Work request: Please return every line in the entries below with the word "blue" in it.
START Dataset entries
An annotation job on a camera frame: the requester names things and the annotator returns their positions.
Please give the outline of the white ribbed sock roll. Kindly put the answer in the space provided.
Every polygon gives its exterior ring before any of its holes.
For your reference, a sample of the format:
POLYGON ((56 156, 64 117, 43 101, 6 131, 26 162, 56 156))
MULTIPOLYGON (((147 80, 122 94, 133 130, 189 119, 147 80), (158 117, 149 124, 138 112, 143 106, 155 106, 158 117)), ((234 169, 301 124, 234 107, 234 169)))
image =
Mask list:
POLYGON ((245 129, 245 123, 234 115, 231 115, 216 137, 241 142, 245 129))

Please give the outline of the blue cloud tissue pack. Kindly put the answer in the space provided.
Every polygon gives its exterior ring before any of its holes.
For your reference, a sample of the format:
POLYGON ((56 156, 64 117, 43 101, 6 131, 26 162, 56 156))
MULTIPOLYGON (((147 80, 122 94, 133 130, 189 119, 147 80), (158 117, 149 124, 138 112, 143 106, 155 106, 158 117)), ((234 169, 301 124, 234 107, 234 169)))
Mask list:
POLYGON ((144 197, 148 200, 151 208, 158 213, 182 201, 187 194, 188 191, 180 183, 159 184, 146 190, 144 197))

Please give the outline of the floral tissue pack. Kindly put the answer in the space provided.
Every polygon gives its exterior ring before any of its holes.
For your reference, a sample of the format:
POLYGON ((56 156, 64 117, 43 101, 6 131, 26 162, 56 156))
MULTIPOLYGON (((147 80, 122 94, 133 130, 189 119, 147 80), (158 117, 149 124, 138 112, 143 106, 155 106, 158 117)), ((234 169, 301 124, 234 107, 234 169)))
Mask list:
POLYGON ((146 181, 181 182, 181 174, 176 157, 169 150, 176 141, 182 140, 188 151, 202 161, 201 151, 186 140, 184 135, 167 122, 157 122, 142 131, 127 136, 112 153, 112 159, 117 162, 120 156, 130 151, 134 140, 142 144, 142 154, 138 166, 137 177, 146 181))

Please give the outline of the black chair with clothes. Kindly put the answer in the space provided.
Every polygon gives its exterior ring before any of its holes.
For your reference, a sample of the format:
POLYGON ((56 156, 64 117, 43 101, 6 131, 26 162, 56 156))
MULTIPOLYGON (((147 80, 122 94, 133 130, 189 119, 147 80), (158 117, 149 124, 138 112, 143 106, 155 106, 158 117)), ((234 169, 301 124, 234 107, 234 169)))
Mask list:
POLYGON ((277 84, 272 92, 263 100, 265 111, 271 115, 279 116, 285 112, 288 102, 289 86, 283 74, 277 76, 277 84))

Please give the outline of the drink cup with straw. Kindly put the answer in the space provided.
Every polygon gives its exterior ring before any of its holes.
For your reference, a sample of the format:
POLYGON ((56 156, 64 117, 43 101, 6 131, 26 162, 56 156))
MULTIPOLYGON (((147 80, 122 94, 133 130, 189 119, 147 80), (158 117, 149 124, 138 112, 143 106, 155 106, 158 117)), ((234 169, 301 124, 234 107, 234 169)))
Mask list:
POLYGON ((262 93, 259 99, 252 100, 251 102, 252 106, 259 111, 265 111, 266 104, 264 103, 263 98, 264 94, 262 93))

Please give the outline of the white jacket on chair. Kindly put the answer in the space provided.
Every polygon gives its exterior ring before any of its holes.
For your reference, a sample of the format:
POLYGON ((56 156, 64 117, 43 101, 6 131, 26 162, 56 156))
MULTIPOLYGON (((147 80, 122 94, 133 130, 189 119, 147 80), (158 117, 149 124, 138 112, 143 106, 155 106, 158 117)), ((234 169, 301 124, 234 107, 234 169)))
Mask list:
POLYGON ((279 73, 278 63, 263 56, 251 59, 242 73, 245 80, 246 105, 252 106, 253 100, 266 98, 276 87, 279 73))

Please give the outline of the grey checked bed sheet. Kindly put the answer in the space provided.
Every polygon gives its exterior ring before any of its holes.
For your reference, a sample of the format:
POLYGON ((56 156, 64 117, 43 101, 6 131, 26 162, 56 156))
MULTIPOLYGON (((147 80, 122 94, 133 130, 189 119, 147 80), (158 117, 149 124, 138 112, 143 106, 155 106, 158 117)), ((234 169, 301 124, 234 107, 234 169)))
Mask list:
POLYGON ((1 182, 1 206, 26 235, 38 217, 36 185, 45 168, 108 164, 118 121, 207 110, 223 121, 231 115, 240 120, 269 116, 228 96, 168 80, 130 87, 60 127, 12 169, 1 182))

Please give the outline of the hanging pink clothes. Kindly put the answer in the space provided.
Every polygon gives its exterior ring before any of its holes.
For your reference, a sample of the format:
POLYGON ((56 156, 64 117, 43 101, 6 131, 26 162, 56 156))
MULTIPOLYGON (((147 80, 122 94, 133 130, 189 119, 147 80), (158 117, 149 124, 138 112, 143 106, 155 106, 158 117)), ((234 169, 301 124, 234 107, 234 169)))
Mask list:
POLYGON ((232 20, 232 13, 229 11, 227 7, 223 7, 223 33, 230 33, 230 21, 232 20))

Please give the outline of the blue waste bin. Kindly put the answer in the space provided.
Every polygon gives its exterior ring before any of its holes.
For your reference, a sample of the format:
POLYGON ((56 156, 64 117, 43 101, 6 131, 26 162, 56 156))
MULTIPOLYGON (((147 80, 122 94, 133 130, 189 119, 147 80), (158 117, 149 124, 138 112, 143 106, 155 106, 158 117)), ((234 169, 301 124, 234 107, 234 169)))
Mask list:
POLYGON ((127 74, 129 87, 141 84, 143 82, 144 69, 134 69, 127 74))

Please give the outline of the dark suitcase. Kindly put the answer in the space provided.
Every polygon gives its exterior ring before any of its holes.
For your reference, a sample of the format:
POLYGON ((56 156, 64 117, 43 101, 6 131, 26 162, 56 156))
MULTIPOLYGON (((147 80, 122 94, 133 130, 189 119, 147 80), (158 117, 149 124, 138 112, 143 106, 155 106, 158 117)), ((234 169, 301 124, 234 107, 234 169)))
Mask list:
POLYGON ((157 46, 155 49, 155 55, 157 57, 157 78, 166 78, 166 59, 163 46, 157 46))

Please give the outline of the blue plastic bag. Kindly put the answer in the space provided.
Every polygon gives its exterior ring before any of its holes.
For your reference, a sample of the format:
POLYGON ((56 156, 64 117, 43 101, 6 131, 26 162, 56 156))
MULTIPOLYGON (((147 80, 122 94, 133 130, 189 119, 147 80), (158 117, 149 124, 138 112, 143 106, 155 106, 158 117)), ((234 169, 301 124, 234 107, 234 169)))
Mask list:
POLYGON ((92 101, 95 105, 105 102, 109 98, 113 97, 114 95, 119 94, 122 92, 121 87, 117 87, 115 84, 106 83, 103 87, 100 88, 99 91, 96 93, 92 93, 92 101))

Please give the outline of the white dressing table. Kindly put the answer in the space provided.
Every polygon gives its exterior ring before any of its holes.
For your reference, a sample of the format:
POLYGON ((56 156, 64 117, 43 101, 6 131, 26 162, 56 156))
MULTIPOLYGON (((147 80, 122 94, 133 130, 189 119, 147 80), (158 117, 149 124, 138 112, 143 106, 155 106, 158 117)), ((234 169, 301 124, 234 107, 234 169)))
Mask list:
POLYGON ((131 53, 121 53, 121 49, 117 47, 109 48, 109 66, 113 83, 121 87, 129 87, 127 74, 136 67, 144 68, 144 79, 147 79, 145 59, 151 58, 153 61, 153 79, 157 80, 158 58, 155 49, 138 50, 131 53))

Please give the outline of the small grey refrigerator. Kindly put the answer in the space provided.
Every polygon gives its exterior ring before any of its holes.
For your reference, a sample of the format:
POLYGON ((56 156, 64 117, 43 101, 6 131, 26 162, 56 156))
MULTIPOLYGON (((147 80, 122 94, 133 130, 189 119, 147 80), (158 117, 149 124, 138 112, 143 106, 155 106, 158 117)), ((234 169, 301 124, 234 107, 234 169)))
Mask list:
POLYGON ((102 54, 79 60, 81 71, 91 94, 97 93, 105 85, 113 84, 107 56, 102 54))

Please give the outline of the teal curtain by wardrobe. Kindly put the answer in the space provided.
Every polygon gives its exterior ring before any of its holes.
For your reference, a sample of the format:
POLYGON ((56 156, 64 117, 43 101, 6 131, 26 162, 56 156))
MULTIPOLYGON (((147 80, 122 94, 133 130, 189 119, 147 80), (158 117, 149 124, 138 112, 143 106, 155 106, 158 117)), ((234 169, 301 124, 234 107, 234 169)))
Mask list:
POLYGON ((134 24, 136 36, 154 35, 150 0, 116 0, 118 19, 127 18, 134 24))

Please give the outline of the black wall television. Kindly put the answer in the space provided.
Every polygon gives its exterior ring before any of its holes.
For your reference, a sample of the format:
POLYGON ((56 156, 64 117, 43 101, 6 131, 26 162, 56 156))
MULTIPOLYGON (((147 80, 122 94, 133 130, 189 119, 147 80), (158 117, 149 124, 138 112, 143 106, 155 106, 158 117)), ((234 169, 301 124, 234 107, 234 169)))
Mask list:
END Dataset entries
Response area:
Please give the outline of the blue cloud tissue pack. Kindly put the answer in the space provided.
Please give the outline of the blue waste bin. Kindly put the answer in the space provided.
Please give the outline of the blue plastic bag. Kindly put the answer in the space provided.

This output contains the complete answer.